Internal rotation in the shoulder

The Shoulder joint (Glenohumeral joint) is just like the hip joint Ball joint. However, the shoulder joint consists of one relatively large joint headformed by the humerus, and from a relative small, flat socketthat is formed by the shoulder blade. Furthermore, the shoulder joint is largely only through the Rotator cuff stabilizedso that in accidents very much dislocate quickly can. However, the shoulder joint also has one for this very high mobilitywhich is indispensable for the arm.
The others also play an important role in the mobility of the shoulder joint Partial joints of the shoulder girdle - the Acromioclavicular joint and the sternoclavicular joint. Depending on which movement is to be performed, the position of the collarbone and shoulder blade is adapted to the movement.
The main muscle for internal rotation in the shoulder joint is the Subscapularis muscle. The Degrees of freedom of the shoulder joint for the Anteversion (Movement of the arm forward) is 90 °, a lift of the arm over 90 ° to 170 ° (elevation) is only possible with the participation of the shoulder girdle. A Retro version (Movement of the arm backwards) is possible up to 40 °. A sole one Abduction in the shoulder joint up to 90 ° is possible, with the involvement of the shoulder girdle up to 180 °. A Adduction is possible up to 20-40 °. The degree of freedom for the Internal rotation of the shoulder joint is 95 °, for the External rotation 40-60°.
The Internal rotation in the shoulder joint can over the Apron handle to be checked. When holding the apron, the patient is asked to clasp their hands behind their backs. A painful internal rotation in the shoulder joint often stands for one Damage or rupture of the rotator cuff, especially the subscapularis muscle.

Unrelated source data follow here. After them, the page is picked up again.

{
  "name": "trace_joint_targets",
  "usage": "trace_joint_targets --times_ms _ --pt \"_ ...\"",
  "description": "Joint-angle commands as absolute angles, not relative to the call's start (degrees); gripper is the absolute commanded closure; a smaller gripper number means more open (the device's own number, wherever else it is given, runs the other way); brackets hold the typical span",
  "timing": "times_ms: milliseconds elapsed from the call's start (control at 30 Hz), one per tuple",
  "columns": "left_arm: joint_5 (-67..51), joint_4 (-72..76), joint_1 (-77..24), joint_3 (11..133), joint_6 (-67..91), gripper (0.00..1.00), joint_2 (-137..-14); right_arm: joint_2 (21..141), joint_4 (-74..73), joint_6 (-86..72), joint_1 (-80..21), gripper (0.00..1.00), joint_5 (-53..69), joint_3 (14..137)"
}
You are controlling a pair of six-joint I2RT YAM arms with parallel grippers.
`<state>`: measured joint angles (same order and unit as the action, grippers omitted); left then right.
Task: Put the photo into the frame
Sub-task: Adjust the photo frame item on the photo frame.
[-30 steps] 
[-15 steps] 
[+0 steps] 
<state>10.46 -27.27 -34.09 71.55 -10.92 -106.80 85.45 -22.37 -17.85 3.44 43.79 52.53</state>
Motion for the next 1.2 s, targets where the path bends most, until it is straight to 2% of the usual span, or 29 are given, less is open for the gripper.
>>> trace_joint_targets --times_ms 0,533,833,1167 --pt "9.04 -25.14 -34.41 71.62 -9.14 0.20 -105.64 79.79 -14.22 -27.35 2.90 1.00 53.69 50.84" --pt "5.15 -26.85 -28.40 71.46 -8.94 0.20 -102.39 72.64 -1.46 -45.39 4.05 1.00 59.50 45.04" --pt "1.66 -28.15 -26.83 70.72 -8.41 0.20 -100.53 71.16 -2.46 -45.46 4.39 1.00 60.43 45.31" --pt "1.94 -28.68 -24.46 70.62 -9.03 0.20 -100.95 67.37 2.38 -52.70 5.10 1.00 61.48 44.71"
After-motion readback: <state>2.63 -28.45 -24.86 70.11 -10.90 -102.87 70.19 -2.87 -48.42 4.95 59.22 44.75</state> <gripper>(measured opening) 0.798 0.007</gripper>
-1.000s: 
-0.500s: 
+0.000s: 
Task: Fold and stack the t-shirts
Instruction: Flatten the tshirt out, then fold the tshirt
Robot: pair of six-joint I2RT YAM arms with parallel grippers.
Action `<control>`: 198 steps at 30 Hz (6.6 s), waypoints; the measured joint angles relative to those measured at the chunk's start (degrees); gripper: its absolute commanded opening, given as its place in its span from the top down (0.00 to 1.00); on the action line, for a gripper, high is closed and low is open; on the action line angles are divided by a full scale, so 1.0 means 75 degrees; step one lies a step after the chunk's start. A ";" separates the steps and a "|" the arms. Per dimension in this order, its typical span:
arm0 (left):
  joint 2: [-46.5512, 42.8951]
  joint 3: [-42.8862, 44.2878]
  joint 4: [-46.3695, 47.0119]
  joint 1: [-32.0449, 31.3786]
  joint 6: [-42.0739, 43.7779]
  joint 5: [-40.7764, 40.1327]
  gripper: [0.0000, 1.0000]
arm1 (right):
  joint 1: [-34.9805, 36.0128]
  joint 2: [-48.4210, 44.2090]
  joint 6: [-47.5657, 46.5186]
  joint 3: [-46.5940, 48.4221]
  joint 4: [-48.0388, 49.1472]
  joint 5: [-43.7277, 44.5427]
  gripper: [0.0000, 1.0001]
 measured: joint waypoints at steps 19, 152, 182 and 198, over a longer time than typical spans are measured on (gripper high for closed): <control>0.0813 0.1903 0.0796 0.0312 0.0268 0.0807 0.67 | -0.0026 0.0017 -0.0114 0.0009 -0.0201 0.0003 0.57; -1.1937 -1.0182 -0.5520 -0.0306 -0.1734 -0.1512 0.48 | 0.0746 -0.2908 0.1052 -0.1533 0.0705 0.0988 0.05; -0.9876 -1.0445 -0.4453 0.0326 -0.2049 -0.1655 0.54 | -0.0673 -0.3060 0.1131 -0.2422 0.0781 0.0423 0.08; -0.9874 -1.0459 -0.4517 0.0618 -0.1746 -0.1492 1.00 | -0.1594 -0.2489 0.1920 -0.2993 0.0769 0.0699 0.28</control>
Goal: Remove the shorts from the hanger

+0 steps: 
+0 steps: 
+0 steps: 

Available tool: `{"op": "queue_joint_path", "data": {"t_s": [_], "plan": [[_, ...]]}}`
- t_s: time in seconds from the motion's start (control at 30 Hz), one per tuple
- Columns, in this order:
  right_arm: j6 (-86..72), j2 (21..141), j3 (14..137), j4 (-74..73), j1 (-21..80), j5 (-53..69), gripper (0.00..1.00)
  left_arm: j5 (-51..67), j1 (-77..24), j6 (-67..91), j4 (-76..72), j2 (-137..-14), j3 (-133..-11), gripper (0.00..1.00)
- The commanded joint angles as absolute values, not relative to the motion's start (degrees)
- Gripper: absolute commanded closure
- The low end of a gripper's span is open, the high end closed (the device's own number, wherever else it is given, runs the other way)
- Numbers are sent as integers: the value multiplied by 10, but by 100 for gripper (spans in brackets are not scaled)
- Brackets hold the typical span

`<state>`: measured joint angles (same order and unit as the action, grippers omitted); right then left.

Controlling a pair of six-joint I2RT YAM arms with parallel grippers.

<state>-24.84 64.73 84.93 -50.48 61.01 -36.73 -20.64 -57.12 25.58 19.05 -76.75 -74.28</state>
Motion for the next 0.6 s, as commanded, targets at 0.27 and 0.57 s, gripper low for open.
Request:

Internal rotation of the knee

The Knee joint (Articulatio genus) is a compound joint that consists of the Thighbones, the Kneecap and the Shin exists and is one of the swivel / hinge joints. More specifically, the knee joint consists of the kneecap joint, which is formed by the thigh bone with the kneecap, and the popliteal joint, which is formed by the thigh and lower leg bones.
At the back of the knee joint, in the Hollow of the knee (Popliteal fossa), numerous run important blood vessels, nerves and lymphatics. The knee joint is stabilized and secured by numerous ligaments and muscles. The most important Internal rotators in the knee are the Gracilis muscle, the Semimembranosus muscle and the Semitendinosus muscle.
As a swivel / hinge joint, the knee joint is able to perform internal and external rotation in the flexed state. The Degrees of freedom for the knee joint: flexion approx. 120-150 °, extension up to approx. 10 °, Internal rotation of 10 ° (with the knee bent) and an external rotation of 30-40 ° (when the knee is bent). The internal rotation in the knee can be controlled by the Steinmann I sign to be checked. The examiner holds the patient's leg and bends it by 90 ° in the knee and hip. Then he performs an internal rotation and an external rotation. A painful internal rotation of the knee usually speaks for one Damage to the lateral meniscus.

Internal rotation of the ankle

The Ankle consists several partial joints. These are the two largest partial joints upper and the lower ankle. Together they form a functional unit and are called Articulatio cylindrica. The upper Ankle joint belongs to the Hinge joints, and allows an uplift (Dorsiflexion) and a lowering (Plantar flexion) of the foot, and to a lesser extent also one Internal rotation and an external rotation. Also an input (Pronation) and outward rotation (Supination) of the foot is possible. in the lower ankle only two movements are possible - the Eversion (Lifting the outside of the foot) and the inversion (Lifting the inside of the foot).